The standard way to do this is to use the Ansible async: and poll: flags. The documentation isn’t really clear on this, so here’s how I think of their actions:

  • The async: B flag says “Run this command in the background for B seconds….”
  • The poll: P flag means “…and check the status every P seconds.”

Thus, a command like this:

- name: Download a big file
        "wget -O /tmp/my_big_file.iso" 
      async: 120
      poll: 5

(Yes, I know there are more Ansible-friendly ways to download a file from a remote URL, but go along with the example…)

So on a good day when the download speeds are high, it might download and Ansible will continue on. On days when the Internet connection is slow, this tool will kick off the wget command, and every 5 seconds it will check if the command is done. When it completes, the playbook goes on. If the wget fails (network error, disk write, etc), or the command takes longer than 120 seconds, Ansible will fail this step as expected.

That’s all well and good. What’s the catch?

Check mode

One feature I love about Ansible is the --check mode option. A well written Ansible module will run in --check mode and do everything it can to validate that it will execute on the managed systems without making any changes to the remote system. This is key when you’re working on a playbook to maintain production systems.

Say you know that a configuration file needs a correction applied. You take the playbook you used to build the system originally, check it out of your source control to a new branch and modify the playbook.

But a cautious developer will check that the playbook runs as expected and doesn’t do anything else unexpected (reboot the server, stop services, fail mid-way through, etc.). To do this, run your playbook with the --check flag. The output looks identical to when it is run normally, but this time the lines that are changed: are actually not changes, rather telling you that this play would make a change.

Some commands are inherently un-safe for Ansible to generically run them, tasks such as shell:, command:, and others more “raw” command have this limitation.
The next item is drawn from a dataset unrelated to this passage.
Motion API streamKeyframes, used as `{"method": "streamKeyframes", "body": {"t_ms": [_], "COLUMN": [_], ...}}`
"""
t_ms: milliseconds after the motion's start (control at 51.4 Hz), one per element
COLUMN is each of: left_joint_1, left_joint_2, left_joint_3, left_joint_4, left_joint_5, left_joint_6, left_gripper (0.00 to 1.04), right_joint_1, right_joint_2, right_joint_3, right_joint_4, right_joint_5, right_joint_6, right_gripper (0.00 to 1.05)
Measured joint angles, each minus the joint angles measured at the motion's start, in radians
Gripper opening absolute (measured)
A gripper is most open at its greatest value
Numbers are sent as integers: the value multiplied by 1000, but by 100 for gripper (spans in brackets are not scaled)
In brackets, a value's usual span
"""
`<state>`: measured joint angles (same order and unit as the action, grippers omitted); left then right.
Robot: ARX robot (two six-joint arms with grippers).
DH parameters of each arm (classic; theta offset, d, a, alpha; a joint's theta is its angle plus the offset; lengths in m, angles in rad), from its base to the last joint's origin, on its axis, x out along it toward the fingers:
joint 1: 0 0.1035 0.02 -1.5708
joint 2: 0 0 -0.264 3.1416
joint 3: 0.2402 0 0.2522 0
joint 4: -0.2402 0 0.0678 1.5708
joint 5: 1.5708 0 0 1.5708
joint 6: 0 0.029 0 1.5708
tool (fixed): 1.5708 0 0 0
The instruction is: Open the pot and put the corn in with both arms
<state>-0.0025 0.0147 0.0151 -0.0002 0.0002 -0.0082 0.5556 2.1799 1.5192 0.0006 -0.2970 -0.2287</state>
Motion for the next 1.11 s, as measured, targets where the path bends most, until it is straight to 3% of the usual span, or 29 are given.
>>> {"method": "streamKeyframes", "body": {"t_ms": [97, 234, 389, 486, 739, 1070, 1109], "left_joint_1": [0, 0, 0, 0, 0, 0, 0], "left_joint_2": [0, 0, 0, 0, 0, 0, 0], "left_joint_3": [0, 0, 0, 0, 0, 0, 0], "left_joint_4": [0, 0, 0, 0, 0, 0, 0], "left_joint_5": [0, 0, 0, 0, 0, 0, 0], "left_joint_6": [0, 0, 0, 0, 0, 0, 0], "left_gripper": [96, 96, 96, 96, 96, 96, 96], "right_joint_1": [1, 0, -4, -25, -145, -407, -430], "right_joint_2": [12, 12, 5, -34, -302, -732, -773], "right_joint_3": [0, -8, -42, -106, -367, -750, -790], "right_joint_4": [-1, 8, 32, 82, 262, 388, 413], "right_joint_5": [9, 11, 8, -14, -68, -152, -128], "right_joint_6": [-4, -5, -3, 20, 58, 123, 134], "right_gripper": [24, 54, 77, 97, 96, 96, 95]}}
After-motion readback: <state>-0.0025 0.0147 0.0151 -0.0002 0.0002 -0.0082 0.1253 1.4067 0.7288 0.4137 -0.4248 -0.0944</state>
Ansible tries to make sure that a command run in check mode will make no changes whatsoever.

The check mode execution is handy when combined with the --diff command line flag, but that’s a story for another day.

Async and Check mode

So, using these together makes sense. I want to download a large file over an occasionally slow link but I do not want the download to run when I’m in check mode. You’d think something like the example code from above would be the correct combination:

- name: Download a big file
        "wget -O /tmp/my_big_file.iso" 
      async: 120
      poll: 5

But when you run it with the --check flag, you get this error:

TASK [Download a big file] ***************************
task path: ./playbook.yml:71
fatal: [localhost]: FAILED! => {
    "changed": false,
    "msg": "check mode and async cannot be used on same task."

What to do?

I have to admit, I didn’t think up this workaround – a Mr. Alex Dzyoba documented it on his blog and I came across it here:

What he documents is using the ansible_check_mode variable, then set the async: value to 0 if we’re in check mode, or 120 if we are not. Using our play above we would do this:

- name: Download a big file
        "wget -O /tmp/my_big_file.iso" 
      async: "{{ ansible_check_mode | ternary(0,120) }}"
      poll: 5

What ends up happening is based on the ansible_check_mode variable:

  • If we are running in check mode (i.e. ansible_check_mode is true), then the value passed to async: is zero (the first value in the ternary() call, and Ansible doesn’t complain about the conflict.
  • When we are running in normal mode (i.e. ansible_check_mode is false), then the value passed to async: is the second value in the ternary() call, and the play will run for 120 seconds.

Why Ansible doesn’t automatically handle this is beyond me, but I’m glad to have come across Mr. Alex Dzyoba website and this method.